Architecture Guide

This guide explains how BaseAttentive works internally, what changed in v2.0.0, and how to use the new registry / resolver / assembly system. If you are migrating from v1.0.0, read the breaking changes section first.

Overview 

BaseAttentive is an encoder-decoder neural network for sequence-to-sequence time series forecasting. It accepts three distinct feature streams:

Static features — time-invariant properties (batch, static_dim)
Dynamic features — historical time series (batch, T, dynamic_dim)
Future features — known future exogenous variables (batch, H, future_dim)

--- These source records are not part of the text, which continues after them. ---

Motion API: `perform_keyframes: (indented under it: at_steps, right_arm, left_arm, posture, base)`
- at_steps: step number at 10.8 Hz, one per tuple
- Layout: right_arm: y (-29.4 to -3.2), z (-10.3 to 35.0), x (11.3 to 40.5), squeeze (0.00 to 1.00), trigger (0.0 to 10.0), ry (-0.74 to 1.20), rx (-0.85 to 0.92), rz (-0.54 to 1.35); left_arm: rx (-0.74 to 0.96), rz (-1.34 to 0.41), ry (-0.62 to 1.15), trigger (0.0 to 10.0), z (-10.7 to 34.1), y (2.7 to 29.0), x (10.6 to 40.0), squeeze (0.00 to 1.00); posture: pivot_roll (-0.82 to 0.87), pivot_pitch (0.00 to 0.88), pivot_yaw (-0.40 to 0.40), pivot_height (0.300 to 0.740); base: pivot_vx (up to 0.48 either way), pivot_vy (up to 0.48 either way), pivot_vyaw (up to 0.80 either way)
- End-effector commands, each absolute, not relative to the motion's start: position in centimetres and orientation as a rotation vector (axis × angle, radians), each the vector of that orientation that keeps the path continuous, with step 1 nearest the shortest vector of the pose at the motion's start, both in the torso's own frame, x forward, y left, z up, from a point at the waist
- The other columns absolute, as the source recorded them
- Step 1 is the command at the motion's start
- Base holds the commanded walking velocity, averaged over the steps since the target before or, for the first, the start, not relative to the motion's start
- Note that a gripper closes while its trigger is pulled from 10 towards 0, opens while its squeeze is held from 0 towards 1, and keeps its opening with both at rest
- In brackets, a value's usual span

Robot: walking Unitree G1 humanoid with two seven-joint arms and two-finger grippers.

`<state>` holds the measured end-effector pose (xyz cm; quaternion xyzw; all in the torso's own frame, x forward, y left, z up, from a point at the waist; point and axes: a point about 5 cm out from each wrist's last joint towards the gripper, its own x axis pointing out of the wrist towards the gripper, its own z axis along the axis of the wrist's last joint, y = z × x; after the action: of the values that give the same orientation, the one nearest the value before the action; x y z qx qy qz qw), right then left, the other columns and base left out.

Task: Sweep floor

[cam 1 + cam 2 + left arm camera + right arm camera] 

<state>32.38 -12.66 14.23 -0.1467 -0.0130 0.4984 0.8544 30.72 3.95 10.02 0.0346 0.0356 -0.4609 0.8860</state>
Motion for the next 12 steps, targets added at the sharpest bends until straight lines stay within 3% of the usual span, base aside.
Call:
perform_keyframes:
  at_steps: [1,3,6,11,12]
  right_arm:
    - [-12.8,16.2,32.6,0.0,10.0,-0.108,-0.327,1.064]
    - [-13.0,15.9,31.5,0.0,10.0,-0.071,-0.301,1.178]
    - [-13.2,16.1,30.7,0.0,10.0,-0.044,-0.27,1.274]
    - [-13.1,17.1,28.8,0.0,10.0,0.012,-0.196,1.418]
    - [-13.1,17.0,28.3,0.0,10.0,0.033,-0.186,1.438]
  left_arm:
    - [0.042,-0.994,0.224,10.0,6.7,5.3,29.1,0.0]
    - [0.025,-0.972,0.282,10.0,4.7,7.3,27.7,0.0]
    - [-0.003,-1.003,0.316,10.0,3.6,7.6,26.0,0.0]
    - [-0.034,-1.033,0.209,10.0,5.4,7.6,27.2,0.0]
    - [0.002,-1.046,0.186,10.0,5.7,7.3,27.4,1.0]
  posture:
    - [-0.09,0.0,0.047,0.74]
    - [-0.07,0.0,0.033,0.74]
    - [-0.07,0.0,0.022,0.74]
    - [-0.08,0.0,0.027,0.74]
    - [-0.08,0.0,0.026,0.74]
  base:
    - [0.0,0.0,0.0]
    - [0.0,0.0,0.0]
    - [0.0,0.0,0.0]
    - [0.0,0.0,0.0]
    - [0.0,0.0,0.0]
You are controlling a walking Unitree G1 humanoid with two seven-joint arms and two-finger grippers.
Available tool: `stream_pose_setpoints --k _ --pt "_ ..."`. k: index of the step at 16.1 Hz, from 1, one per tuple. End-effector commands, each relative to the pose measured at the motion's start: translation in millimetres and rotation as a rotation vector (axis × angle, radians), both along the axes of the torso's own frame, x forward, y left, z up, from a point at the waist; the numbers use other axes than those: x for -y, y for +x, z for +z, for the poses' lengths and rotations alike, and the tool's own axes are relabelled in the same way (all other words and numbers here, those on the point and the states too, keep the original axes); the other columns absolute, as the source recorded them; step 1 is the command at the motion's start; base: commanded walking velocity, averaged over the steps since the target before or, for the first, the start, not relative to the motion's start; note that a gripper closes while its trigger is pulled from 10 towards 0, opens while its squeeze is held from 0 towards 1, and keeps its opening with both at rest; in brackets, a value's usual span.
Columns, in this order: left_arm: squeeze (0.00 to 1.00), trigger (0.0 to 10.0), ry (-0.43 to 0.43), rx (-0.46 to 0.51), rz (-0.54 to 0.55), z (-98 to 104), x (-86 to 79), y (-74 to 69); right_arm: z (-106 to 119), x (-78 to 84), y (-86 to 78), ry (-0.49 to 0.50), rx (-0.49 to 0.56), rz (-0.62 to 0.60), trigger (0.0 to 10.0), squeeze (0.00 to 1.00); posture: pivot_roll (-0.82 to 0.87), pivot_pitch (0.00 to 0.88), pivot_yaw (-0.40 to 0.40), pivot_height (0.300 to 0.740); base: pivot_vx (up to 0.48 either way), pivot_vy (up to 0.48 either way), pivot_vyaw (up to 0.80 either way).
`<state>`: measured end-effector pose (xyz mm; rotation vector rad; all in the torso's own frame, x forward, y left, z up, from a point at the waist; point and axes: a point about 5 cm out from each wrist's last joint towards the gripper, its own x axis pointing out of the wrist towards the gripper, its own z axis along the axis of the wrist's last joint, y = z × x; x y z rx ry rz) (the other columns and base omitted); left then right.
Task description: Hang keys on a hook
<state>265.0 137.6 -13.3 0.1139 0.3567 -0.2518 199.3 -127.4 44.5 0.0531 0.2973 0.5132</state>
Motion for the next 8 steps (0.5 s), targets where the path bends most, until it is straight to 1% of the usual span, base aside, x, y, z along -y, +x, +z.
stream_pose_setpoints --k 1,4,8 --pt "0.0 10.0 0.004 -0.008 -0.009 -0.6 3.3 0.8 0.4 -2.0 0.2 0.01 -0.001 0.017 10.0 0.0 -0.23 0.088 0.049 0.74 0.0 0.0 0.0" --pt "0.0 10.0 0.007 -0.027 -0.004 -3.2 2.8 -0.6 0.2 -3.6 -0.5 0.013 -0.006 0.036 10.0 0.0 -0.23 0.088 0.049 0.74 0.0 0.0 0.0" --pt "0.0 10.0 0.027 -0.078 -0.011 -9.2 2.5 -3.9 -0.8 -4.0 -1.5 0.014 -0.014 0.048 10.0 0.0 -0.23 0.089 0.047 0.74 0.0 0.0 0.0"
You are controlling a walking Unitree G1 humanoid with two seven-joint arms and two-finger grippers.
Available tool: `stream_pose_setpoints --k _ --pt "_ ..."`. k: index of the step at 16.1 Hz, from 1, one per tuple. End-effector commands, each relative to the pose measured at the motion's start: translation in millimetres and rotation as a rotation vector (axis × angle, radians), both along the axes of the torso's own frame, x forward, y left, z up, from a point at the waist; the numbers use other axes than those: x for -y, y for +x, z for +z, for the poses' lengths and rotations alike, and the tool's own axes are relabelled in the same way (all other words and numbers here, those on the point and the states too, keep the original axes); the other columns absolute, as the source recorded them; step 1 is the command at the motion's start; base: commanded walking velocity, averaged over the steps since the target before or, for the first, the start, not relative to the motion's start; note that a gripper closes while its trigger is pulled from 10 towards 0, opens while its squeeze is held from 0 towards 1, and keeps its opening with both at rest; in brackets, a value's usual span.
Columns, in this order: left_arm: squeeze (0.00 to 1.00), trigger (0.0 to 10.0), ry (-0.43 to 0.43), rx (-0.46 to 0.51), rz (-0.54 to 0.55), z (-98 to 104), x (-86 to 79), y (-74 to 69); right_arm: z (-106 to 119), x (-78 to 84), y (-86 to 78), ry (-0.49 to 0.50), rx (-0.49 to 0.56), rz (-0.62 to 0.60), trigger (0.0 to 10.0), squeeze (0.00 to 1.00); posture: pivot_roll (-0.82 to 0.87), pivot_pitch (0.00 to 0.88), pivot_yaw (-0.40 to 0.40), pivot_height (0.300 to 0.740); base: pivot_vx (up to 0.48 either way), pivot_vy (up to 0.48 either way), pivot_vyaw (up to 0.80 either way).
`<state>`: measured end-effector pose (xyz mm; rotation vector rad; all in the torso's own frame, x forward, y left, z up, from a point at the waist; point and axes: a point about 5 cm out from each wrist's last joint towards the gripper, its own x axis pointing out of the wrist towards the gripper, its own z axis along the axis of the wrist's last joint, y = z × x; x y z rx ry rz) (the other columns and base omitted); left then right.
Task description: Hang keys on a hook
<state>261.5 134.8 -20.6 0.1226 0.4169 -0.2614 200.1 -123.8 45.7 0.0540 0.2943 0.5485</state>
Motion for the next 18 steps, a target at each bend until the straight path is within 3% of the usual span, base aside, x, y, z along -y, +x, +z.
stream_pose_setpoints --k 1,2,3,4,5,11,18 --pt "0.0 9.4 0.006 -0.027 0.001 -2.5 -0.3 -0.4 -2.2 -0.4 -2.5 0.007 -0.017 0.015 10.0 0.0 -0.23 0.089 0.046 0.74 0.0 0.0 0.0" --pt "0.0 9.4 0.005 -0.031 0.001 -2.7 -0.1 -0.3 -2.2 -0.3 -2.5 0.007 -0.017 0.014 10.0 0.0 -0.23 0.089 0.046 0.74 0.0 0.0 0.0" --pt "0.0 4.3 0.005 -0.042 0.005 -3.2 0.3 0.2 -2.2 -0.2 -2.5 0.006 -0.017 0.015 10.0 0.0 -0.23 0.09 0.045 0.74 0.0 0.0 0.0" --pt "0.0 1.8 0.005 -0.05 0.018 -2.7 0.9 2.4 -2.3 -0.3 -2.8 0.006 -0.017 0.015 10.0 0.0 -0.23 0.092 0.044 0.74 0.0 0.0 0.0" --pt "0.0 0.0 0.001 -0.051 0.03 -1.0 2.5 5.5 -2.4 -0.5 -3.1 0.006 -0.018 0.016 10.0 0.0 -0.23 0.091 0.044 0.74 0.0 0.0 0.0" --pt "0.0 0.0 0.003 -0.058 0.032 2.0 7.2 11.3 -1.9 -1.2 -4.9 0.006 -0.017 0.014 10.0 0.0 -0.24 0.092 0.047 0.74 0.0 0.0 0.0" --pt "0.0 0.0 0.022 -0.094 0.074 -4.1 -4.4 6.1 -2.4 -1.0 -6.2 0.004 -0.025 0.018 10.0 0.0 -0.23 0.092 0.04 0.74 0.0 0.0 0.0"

┌─────────────────────────────────────┐
│           Inputs (3 types)          │
├─────────────────────────────────────┤
│ static:   (batch, S)                │
│ dynamic:  (batch, T, D)             │
│ future:   (batch, H, F)             │
└────────────────┬────────────────────┘
                 │
                 ▼
        ┌─────────────────────┐
        │   Encoder-Decoder   │
        └────────────┬────────┘
                     │
             ┌───────┴────────┐
             │                │
             ▼                ▼
        Point Forecast      With Quantiles
      (B, H, output_dim)  (B, H, Q, output_dim)

Conceptual flow:

Select — Variable Selection Networks (VSN) weight each input feature
Project — Transform features into a shared embedding space
Encode — Process temporal context (hybrid LSTM or pure transformer)
Attend — Apply the decoder attention stack (cross / hierarchical / memory)
Pool — Collapse the sequence representation into a fixed vector
Forecast — Generate point or probabilistic outputs

Encoder Architectures 

Hybrid Mode (`objective="hybrid"`)

Multi-scale LSTM with attention. Each LSTM processes a down-sampled version of the sequence at scale s, then the outputs are aggregated before entering the decoder:

import numpy as np
from base_attentive import BaseAttentive

model = BaseAttentive(
    static_input_dim=4,
    dynamic_input_dim=8,
    future_input_dim=6,
    output_dim=1,
    forecast_horizon=24,
    objective="hybrid",
    scales=[1, 2, 4],          # sequence sub-sampled at ×1, ×2, ×4
    multi_scale_agg="average", # how to merge the scale outputs
    embed_dim=32,
)

scales=[1, 2, 4] creates three parallel LSTMs. At scale s, every s-th time step is kept, so the LSTM at scale 4 sees a quarter of the full history. This lets the model capture both fine-grained and coarse temporal patterns simultaneously.

multi_scale_agg choices:

Value	Effect
`"last"`	Keep the final hidden state of each scale; concatenate then project
`"average"`	Average all hidden states across time, then merge
`"flatten"`	Flatten the full output sequence of each scale, then project
`"sum"`	Sum hidden states element-wise across time
`"concat"`	Concatenate all time-step outputs end-to-end

Transformer Mode (`objective="transformer"`)

Pure self-attention encoder — better parallelism on shorter sequences (T < 500):

model = BaseAttentive(
    static_input_dim=4,
    dynamic_input_dim=8,
    future_input_dim=6,
    output_dim=1,
    forecast_horizon=24,
    objective="transformer",
    num_encoder_layers=4,
    num_heads=8,
    embed_dim=64,
)

Decoder Attention Stack 

After encoding, a configurable stack of attention mechanisms bridges the encoded history with the future feature context.

Attention types:

Type	Purpose	Use case
`"cross"`	Bridge encoder outputs to future context	Default; works for all forecasting tasks
`"hierarchical"`	Multi-level temporal patterns in the decoder	Seasonal / structured data with nested cycles
`"memory"`	Retrieve patterns from a learned memory bank	Long-range dependencies, repeated anomalies

Controlling the stack with attention_levels:

# All three levels
model = BaseAttentive(..., attention_levels=None)

# Single level by name
model = BaseAttentive(..., attention_levels="cross")

# Two levels by list
model = BaseAttentive(..., attention_levels=["cross", "memory"])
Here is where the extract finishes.